You can easily imagine how I could go on doing this with this toy ball problem. I could probably squeeze another six or seven types of bias out of it. So it shouldn’t be hard to envision how a group of highly educated and motivated people could mine a complex, math-heavy, fast-moving field like machine learning for an endless amount of this type of material.
This is especially true if you’re not in any way constrained by a requirement that you propose a technical fix for any problems you identify. Because the problems are unfixable, and indeed proposing a fix is anathema, the only constraint on the production of critical theory artifacts are institutional — how many papers can we publish and talk about, how many jobs are there for doing this work, who can I get to notice and signal boost the problematizing I’m doing, and so on.
The self-licking ice cream cone has a cyanide in it
Anyone who has followed my Twitter feed or this newsletter knows I’m in the camp that believes AI/ML has real problems, and real potential for widespread harm. The AI ethics folks have at times pointed out real issues that demand urgent attention, and I credit them with bringing these things to light in a way that has caused many of us to begin focusing on them. I certainly would not be aware of or interested in these issues if it weren’t for their work.
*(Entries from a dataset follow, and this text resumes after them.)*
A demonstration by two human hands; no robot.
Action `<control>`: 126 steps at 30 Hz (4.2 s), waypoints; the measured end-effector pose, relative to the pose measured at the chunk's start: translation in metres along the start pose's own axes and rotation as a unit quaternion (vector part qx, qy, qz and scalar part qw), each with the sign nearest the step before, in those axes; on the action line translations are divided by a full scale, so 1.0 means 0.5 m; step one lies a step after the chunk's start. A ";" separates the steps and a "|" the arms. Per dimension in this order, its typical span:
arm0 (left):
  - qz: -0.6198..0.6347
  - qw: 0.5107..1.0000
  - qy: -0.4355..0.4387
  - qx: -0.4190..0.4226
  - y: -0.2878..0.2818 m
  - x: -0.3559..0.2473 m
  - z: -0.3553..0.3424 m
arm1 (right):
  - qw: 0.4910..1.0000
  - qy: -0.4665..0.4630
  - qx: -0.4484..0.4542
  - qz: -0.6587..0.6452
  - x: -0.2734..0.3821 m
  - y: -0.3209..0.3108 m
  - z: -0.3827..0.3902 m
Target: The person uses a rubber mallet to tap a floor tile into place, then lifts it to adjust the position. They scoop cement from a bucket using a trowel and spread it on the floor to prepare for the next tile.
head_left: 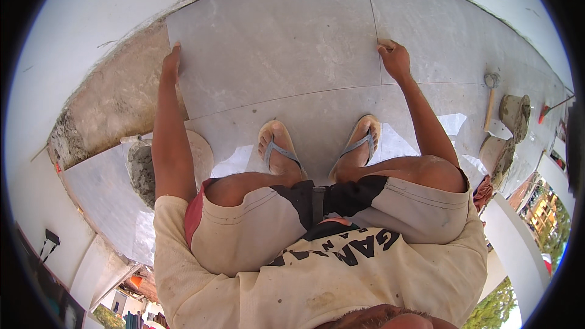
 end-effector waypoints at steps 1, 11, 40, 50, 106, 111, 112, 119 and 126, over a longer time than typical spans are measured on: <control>-0.011 1.000 -0.009 -0.017 -0.001 -0.002 0.005 | 1.000 -0.002 0.000 0.010 -0.004 0.000 -0.001; -0.044 0.999 -0.024 -0.010 0.011 -0.032 0.020 | 1.000 0.019 0.001 0.000 -0.004 -0.009 0.011; -0.150 0.978 0.011 -0.141 -0.032 -0.054 0.058 | 0.962 0.201 -0.081 -0.167 -0.011 -0.012 0.064; -0.104 0.984 -0.002 -0.146 0.014 -0.170 0.191 | 0.923 0.242 -0.110 -0.278 -0.080 -0.118 0.195; -0.433 0.778 0.279 0.360 1.498 -0.438 0.614 | 0.741 0.576 -0.331 -0.102 -1.090 -0.324 0.787; -0.508 0.732 0.335 0.307 1.509 -0.458 0.622 | 0.750 0.590 -0.288 -0.079 -1.086 -0.338 0.769; -0.516 0.725 0.338 0.306 1.506 -0.461 0.627 | 0.758 0.584 -0.284 -0.064 -1.085 -0.340 0.765; -0.624 0.633 0.306 0.342 1.510 -0.518 0.743 | 0.765 0.588 -0.263 0.006 -1.101 -0.347 0.772; -0.593 0.646 0.403 0.262 1.491 -0.542 0.683 | 0.604 0.483 -0.463 -0.434 -1.187 -0.618 0.770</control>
Point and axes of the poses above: each hand's wrist, its own z-axis away from the middle knuckle, its own y-axis out of the palm, x = y × z, the point moved 9 cm from there along -z, towards the middle knuckle, and after that the axes turned 12 degrees about y, right-handed, at the moved point
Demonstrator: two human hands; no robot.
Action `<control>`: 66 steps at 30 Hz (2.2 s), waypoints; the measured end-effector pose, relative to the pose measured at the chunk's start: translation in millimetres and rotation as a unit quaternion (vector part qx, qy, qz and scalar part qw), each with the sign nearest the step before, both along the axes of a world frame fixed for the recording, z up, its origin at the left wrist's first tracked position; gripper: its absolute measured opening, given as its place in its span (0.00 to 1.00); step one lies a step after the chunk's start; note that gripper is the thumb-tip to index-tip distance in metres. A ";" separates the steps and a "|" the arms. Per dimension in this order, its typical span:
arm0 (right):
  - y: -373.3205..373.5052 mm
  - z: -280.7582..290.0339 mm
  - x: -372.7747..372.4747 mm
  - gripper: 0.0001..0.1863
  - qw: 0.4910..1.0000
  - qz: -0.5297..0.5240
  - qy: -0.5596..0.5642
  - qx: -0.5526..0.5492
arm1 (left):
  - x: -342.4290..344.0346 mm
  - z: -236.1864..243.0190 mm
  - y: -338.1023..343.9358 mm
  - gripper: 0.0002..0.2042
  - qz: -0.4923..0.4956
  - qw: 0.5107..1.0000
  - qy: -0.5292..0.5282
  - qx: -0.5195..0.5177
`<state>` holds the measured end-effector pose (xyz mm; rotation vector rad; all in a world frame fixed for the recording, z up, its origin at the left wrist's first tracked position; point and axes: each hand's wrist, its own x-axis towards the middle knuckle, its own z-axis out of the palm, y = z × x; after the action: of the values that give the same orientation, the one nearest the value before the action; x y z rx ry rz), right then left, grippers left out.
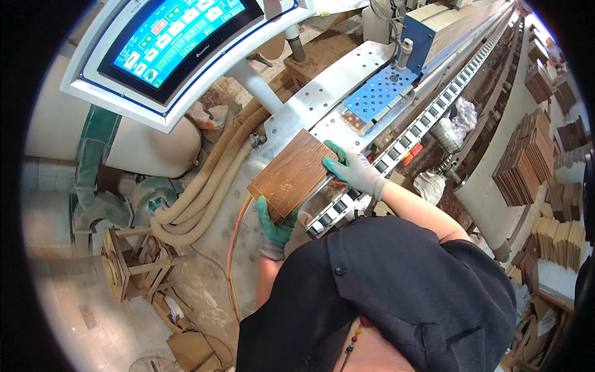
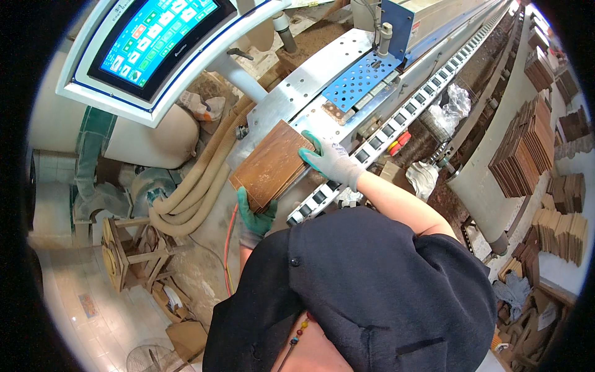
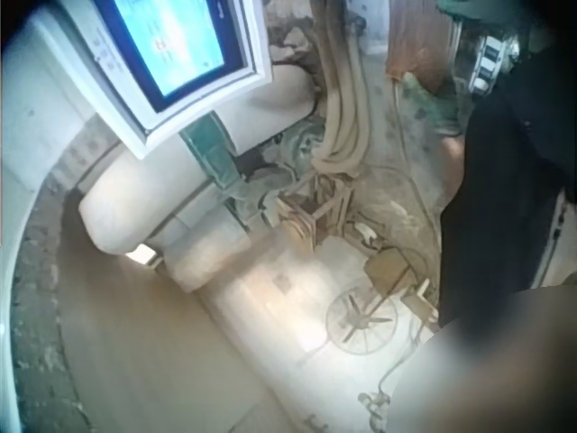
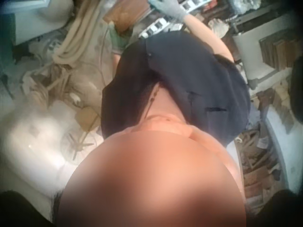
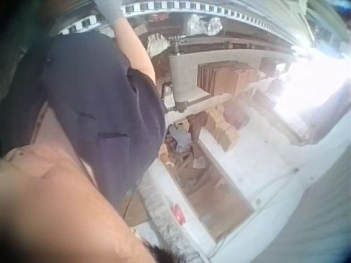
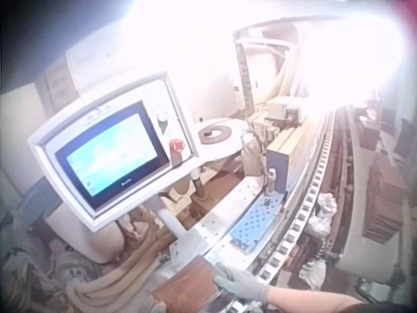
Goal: The person operates a CNC router in a woodworking shop. They repeatedly place rectangular wooden pieces onto the machine's conveyor, align them, and feed them through the cutting head. After each piece is processed, they remove it and place it on a nearby stack.
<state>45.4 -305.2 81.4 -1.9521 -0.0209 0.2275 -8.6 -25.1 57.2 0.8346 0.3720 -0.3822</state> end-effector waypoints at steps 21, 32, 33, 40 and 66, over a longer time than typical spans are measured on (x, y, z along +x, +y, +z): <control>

But where I part company with them is the same place Kareem Carr does — with “it’s fixable.” I’m in the “mend it, don’t end it” camp, and I think the way forward is to continue to work on mitigations, fixes, and tweaks to the system we have.
One of the fixes that will have to be deployed if we’re to make progress, is to dismantle the self-licking ice cream cone. What’s needed is a counter-revolution in AI/ML — some kind of fairness, accountability, and transparency ML (FATML) caucus that’s dedicated to making things better, and that values rigor, fairness, and civility.
This will require people within AI/ML who are willing to openly confront the existing FATML clique, and argue with them about both substance and style. Because leaving the problem of fixing ML to revolutionaries whose project is to put the goalposts so far down the field that they can continue playing the game indefinitely is a recipe for rolling catastrophe.